Some of the first evidence of the NSE of vaccines came from a group in Guinea-Bissau studying the introduction of a high titer measles virus into the WHO's Expanded Programme on Immunization (EPI) vaccine schedule (Aaby et al., 1993a, Aaby et al., 1993c). The authors conducted a randomised controlled trial to determine if high titer measles virus (MV), given at 4–6 months, was as effective as the standard MV dose that was being routinely given at 9 months of age. It was, but subsequent studies noted that there was a twofold higher mortality rate in infants given the high titer MV vaccine, and that this effect was seen only in girls, and not boys (Aaby et al., 1993b). It is important to note that both of the MV vaccines are live, attenuated vaccines. Subsequent analysis (Aaby et al., 2003) suggested that the sex-specific mortality associated with high titer MV was due, not to the MV vaccine itself, but the later administration of non-live vaccines, such as the combination vaccine Diphtheria/Pertussis/Tetanus (DPT). Recently, the same group has reanalysed survival data from a more recently developed non-live vaccine, the anti-malarial vaccine, RTS,S (Klein et al., 2016). The data presented in this analysis would also suggest that if the last vaccine you are given is a non-live vaccine (DPT or RTS,S for example), then there is a higher mortality rate in females receiving these vaccines than if you were given a live vaccine as the last vaccine. There appears to be no deleterious NSE for any vaccine in males.

But things are not as bad as they seem. The same group from Guinea-Bissau has shown that if another live vaccine, BCG, is given at the time of birth to underweight babies, there is a significant decrease in all-cause mortality in the first four weeks of life (Aaby et al., 2011). Others have shown that BCG confers a non-specific benefit in adults given influenza vaccination (Leentjens et al., 2015), likely in a process known as “trained innate immunity” (Saeed et al., 2014). It is not currently clear how the deleterious effects of non-live vaccines interrupt the beneficial effects of live vaccines, but more clearly needs to be done to understand these phenomena.

So, where do we go from here? There is no question that vaccines save lives, and millions of them every year where they are administered.
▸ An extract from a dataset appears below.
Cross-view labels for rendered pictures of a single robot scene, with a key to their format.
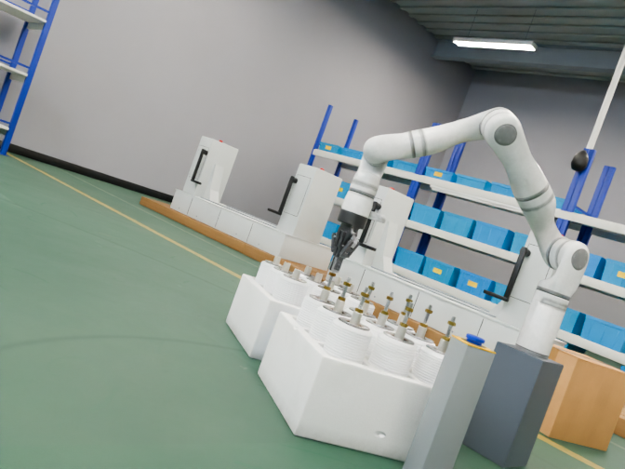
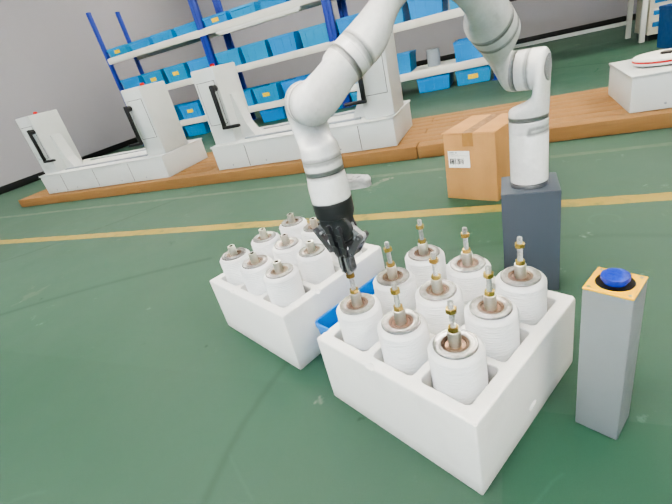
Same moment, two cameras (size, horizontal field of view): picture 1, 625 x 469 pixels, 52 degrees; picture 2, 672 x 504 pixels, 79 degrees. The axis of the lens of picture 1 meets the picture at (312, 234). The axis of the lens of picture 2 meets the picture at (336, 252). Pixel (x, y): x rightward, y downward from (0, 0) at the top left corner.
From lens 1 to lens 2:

One could make the argument that if mortality rates due to the NSE of vaccines are low enough (but nevertheless twofold higher in females), then there is still a population benefit in giving vaccines. In other words, if the vaccine saves more lives by preventing death from disease than it does by causing a death, then there is a population benefit in giving vaccines. But this does not help the parent whose otherwise healthy child has just died from having been administered a vaccine known to induce higher rates of mortality. One might reasonably ask then, given the above evidence, whether we shouldn't be giving non-live vaccines in a sequence where the last vaccine to be given is a live vaccine. Or co-administration of non-live and live vaccines. This is where the present study in this issue of EBioMedicine comes in (Aaby et al., 2017).

In the current study, the authors reanalysed historic data from 37,984 children born in Bangladesh between 1986 and 1999. Although the WHO recommendation is BCG at birth, followed by other EPI vaccines (such as DPT) at later time points, in many areas of the world BCG is co-administered with other vaccines. The authors found that where BCG was given along with DPT, all-cause mortality was reduced even further than when BCG alone was given. This is a striking finding, and suggests that co-administration of a live vaccine (such as BCG) with a non-live vaccine (such as DPT) might reverse the deleterious effects of the non-live vaccine.
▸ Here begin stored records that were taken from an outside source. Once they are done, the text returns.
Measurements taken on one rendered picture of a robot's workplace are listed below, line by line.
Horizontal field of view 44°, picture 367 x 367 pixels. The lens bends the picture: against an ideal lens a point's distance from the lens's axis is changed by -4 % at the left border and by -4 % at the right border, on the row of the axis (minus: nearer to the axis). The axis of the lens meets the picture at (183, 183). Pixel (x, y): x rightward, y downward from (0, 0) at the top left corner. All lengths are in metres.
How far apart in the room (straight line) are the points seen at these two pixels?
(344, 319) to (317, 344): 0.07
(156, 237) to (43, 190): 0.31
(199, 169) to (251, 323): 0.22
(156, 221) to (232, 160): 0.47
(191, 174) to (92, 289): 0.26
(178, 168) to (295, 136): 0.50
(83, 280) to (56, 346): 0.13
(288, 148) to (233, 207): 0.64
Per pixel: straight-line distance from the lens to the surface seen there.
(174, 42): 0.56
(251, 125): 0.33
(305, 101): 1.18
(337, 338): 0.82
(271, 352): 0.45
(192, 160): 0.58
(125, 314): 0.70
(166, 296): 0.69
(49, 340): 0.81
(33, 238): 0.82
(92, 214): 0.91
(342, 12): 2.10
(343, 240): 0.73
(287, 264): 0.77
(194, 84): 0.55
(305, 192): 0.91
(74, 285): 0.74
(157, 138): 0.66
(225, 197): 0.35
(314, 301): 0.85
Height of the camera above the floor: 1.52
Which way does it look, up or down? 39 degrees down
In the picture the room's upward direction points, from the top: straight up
As stated above, vaccines save lives. However, this study highlights just how much we don't know about the NSE of vaccines, how they interact when live and non-live vaccines are given together, and indeed whether the current EPI schedule is the best schedule for our global infant population. The WHO itself states that more studies need to be done to understand these effects (WHO, 2014), and this study serves to throw these issues back into the spotlight again.


The author declares no conflicts of interest.